> **SUPPLIED MATERIAL**:

======

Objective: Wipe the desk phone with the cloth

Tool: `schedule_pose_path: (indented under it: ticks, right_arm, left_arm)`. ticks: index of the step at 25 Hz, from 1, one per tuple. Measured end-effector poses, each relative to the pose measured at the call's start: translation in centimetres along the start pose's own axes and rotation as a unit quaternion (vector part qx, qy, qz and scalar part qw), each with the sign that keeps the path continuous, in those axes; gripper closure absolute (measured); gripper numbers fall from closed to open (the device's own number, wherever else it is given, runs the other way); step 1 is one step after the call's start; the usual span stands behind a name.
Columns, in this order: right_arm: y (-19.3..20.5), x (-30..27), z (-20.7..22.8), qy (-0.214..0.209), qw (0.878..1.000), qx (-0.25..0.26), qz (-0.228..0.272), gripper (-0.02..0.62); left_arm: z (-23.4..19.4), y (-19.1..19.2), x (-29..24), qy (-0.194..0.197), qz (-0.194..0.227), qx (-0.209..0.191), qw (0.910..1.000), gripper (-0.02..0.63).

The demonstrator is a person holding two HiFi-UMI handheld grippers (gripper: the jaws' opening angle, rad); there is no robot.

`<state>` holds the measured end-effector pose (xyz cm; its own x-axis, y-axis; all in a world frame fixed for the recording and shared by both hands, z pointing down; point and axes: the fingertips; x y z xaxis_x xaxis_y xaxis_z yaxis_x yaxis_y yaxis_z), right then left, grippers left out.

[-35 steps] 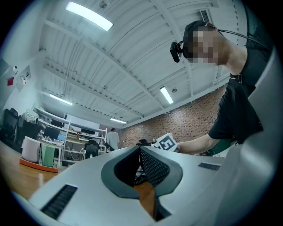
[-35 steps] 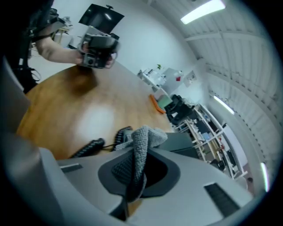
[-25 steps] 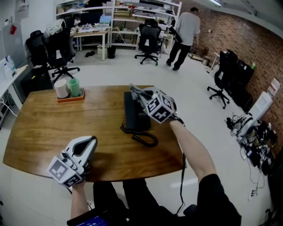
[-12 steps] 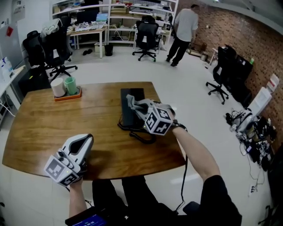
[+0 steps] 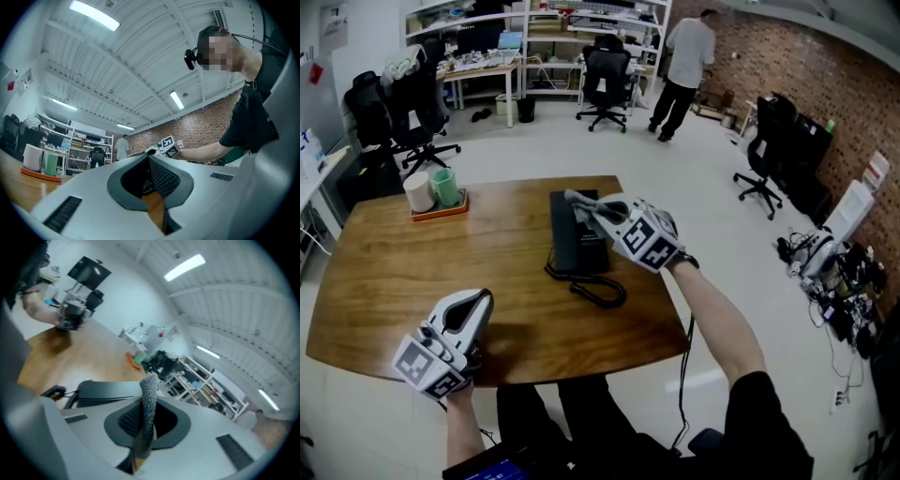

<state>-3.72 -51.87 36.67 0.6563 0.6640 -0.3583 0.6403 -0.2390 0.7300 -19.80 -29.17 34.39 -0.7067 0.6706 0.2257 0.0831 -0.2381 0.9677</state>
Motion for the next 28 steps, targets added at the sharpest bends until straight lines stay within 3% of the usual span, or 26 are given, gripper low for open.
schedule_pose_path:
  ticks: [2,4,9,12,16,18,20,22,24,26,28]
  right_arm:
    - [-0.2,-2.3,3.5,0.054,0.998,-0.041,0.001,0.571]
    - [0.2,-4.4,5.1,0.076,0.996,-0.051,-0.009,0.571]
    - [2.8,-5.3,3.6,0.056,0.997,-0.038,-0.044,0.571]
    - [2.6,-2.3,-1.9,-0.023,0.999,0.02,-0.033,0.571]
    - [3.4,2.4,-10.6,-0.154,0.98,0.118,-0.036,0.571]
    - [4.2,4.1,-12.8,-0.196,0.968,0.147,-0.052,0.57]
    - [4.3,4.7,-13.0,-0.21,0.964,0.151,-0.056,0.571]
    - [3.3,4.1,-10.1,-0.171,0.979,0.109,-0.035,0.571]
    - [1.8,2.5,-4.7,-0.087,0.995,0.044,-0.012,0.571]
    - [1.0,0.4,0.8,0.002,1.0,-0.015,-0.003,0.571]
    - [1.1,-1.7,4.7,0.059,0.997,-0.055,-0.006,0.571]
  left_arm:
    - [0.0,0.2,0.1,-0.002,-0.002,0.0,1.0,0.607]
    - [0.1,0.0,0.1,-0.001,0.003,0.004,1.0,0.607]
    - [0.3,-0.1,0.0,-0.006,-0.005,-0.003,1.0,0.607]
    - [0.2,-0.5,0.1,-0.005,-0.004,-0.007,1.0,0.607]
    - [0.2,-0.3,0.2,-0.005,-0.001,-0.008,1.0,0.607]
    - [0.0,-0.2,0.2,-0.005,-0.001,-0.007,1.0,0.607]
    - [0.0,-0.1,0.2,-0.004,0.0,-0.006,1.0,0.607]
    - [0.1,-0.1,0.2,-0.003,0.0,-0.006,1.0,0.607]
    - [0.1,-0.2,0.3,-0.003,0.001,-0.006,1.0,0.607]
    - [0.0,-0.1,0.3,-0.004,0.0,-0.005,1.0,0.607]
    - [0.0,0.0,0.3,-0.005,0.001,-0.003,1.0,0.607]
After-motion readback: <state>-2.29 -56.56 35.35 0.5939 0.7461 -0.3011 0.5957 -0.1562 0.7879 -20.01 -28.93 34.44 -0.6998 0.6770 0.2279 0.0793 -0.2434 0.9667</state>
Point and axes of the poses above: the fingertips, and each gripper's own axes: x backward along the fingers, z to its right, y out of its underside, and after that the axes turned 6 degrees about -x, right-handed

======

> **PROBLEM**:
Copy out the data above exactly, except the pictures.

> **ANSWER TO THE EXERCISE**:
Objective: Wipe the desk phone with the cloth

Tool: `schedule_pose_path: (indented under it: ticks, right_arm, left_arm)`. ticks: index of the step at 25 Hz, from 1, one per tuple. Measured end-effector poses, each relative to the pose measured at the call's start: translation in centimetres along the start pose's own axes and rotation as a unit quaternion (vector part qx, qy, qz and scalar part qw), each with the sign that keeps the path continuous, in those axes; gripper closure absolute (measured); gripper numbers fall from closed to open (the device's own number, wherever else it is given, runs the other way); step 1 is one step after the call's start; the usual span stands behind a name.
Columns, in this order: right_arm: y (-19.3..20.5), x (-30..27), z (-20.7..22.8), qy (-0.214..0.209), qw (0.878..1.000), qx (-0.25..0.26), qz (-0.228..0.272), gripper (-0.02..0.62); left_arm: z (-23.4..19.4), y (-19.1..19.2), x (-29..24), qy (-0.194..0.197), qz (-0.194..0.227), qx (-0.209..0.191), qw (0.910..1.000), gripper (-0.02..0.63).

The demonstrator is a person holding two HiFi-UMI handheld grippers (gripper: the jaws' opening angle, rad); there is no robot.

`<state>` holds the measured end-effector pose (xyz cm; its own x-axis, y-axis; all in a world frame fixed for the recording and shared by both hands, z pointing down; point and axes: the fingertips; x y z xaxis_x xaxis_y xaxis_z yaxis_x yaxis_y yaxis_z), right then left, grippers left out.

[-35 steps] 
[-35 steps] 
[-25 steps] 
[-12 steps] 
[+0 steps] 

<state>-3.72 -51.87 36.67 0.6563 0.6640 -0.3583 0.6403 -0.2390 0.7300 -19.80 -29.17 34.39 -0.7067 0.6706 0.2257 0.0831 -0.2381 0.9677</state>
Motion for the next 28 steps, targets added at the sharpest bends until straight lines stay within 3% of the usual span, or 26 are given, gripper low for open.
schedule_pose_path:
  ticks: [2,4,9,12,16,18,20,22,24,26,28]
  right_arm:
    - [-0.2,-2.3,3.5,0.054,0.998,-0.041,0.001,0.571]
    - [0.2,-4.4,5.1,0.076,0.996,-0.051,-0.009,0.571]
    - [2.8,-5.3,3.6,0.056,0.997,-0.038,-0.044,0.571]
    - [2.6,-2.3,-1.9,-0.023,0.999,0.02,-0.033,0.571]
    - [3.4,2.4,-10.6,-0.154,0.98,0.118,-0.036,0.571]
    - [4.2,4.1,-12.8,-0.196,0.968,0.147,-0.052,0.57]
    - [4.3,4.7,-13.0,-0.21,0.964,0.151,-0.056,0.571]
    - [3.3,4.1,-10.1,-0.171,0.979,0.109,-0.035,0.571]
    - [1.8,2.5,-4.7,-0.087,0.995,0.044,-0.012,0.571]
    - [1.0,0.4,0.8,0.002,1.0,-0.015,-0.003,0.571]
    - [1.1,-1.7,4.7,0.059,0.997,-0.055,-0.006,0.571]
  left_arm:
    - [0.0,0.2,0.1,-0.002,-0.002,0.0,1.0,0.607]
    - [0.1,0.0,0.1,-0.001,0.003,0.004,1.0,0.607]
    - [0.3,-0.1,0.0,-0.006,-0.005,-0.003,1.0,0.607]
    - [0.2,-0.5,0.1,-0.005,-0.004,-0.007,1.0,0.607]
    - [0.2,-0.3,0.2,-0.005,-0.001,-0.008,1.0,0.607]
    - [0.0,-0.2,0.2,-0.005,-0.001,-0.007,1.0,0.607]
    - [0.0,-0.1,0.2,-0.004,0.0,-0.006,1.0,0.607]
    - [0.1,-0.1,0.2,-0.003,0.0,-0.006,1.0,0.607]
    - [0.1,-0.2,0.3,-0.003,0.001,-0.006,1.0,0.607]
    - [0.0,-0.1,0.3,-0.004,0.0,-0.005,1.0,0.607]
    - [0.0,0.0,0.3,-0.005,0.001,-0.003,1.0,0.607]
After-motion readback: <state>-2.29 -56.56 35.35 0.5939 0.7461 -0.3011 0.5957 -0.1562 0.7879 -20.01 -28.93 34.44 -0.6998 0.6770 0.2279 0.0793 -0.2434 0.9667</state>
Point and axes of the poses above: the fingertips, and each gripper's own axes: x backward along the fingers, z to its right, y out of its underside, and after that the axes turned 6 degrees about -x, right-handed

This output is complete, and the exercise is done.